_What the exercise asks:_ In the entries below, work out how many lines include "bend", and write only that number.
───── Data ─────
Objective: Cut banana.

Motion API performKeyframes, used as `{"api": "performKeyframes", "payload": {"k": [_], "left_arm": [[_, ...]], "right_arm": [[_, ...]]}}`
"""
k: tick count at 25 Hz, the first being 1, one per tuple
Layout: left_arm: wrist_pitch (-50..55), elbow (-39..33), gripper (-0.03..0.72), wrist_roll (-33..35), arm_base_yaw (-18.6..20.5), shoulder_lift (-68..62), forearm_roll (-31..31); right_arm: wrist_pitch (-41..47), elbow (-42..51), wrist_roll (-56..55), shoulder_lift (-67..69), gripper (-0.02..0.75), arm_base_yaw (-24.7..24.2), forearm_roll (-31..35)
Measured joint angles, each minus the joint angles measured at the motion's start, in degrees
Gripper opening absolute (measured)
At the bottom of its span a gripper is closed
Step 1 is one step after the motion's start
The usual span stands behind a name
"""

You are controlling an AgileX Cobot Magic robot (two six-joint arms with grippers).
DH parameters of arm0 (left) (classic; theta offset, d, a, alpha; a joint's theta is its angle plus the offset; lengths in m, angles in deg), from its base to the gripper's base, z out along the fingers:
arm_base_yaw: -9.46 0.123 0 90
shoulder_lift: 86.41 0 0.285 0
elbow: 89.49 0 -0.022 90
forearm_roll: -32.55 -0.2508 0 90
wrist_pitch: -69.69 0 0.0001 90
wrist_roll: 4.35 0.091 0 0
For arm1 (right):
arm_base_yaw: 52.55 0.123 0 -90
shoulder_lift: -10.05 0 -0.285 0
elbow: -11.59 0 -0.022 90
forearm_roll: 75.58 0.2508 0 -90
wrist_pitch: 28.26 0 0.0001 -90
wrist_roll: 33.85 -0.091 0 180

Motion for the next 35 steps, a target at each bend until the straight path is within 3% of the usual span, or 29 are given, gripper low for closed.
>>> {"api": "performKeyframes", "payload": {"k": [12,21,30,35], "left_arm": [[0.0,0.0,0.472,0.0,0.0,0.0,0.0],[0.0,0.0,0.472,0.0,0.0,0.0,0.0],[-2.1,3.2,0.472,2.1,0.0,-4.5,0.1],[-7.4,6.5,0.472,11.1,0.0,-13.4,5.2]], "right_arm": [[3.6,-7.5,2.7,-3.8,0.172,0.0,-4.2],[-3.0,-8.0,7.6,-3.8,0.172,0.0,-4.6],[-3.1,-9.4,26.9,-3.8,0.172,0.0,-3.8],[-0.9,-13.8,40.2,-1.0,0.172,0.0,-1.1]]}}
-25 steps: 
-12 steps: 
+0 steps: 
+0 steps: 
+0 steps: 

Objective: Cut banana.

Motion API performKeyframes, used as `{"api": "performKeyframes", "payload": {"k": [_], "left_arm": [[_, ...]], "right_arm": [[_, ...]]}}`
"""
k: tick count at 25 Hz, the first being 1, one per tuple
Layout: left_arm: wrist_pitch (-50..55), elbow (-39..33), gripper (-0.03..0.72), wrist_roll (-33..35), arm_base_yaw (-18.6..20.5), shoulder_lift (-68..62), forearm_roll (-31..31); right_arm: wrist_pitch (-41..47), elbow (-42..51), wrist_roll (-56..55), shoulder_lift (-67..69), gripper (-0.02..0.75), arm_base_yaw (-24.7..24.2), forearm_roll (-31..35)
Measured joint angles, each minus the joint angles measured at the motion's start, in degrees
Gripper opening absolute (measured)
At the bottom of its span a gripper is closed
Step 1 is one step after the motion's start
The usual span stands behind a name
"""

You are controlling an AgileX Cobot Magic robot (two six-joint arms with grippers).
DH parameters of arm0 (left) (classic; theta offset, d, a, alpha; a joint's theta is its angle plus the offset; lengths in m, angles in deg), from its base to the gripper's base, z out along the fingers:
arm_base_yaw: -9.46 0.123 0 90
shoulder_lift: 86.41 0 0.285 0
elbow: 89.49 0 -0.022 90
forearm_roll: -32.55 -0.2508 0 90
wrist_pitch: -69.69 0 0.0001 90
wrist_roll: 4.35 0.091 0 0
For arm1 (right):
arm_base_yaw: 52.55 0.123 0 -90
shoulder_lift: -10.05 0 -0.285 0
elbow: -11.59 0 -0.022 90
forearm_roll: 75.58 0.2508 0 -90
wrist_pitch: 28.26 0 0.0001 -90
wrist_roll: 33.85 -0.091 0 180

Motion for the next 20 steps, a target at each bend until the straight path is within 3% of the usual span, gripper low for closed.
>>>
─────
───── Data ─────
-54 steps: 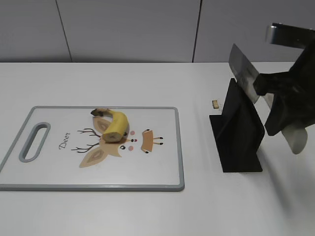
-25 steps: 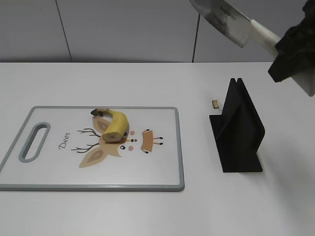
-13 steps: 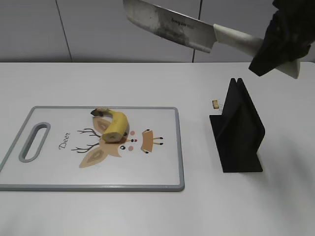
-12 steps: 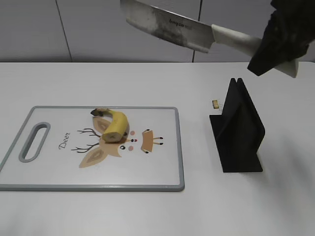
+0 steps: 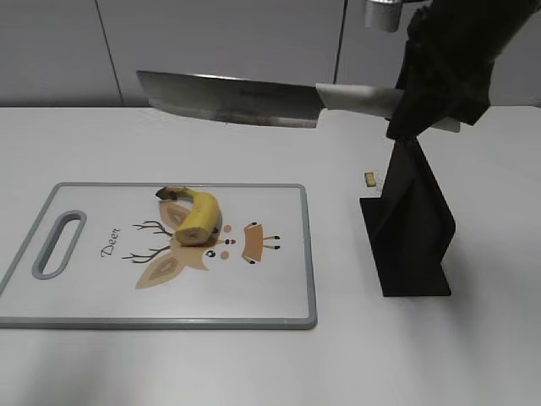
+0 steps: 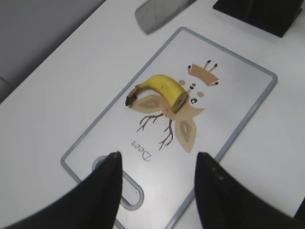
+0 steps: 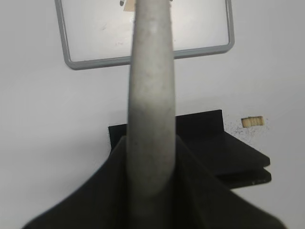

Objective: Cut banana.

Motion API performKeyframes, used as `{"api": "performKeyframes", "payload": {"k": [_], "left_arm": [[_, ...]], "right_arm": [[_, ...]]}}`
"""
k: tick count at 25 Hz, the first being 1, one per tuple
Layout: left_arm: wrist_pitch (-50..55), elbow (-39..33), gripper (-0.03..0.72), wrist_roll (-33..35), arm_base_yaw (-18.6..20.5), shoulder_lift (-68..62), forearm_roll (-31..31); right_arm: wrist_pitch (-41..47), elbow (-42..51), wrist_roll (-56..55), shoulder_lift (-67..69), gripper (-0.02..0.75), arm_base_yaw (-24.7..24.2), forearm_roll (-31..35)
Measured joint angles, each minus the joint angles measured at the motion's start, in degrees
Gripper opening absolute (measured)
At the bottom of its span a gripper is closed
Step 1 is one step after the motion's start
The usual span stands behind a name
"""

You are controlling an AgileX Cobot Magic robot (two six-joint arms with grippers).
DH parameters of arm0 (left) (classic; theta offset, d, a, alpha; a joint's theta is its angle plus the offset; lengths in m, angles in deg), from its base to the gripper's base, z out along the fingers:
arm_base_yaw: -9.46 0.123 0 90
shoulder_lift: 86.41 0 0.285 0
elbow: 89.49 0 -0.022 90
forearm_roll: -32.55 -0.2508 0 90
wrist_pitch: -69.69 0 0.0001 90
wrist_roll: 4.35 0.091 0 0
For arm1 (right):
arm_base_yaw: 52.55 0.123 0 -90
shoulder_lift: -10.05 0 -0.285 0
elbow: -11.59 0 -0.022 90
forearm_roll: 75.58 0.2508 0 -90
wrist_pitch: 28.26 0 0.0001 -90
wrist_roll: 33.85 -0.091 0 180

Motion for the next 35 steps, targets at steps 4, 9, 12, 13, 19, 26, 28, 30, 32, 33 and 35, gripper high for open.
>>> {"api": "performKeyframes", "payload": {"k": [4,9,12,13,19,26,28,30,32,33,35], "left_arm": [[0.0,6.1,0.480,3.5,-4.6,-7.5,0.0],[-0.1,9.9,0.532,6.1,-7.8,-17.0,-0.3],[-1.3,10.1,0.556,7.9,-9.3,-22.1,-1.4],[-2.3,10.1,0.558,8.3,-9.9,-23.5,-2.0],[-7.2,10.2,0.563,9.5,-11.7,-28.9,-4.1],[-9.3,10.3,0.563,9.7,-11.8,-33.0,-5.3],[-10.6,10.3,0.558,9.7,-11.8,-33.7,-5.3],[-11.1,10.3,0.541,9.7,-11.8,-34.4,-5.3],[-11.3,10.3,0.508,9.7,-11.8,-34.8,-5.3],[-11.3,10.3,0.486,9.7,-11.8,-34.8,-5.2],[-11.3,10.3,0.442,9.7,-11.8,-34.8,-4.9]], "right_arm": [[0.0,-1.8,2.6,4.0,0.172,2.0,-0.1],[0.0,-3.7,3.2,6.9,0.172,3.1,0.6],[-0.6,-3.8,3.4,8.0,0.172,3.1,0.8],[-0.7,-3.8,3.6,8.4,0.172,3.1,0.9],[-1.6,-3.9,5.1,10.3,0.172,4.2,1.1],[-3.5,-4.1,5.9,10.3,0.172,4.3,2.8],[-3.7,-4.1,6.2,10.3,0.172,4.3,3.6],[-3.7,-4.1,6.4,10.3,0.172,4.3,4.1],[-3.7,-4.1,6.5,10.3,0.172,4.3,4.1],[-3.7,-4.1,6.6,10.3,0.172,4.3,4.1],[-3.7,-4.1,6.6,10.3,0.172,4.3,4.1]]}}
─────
_Your response:_ 2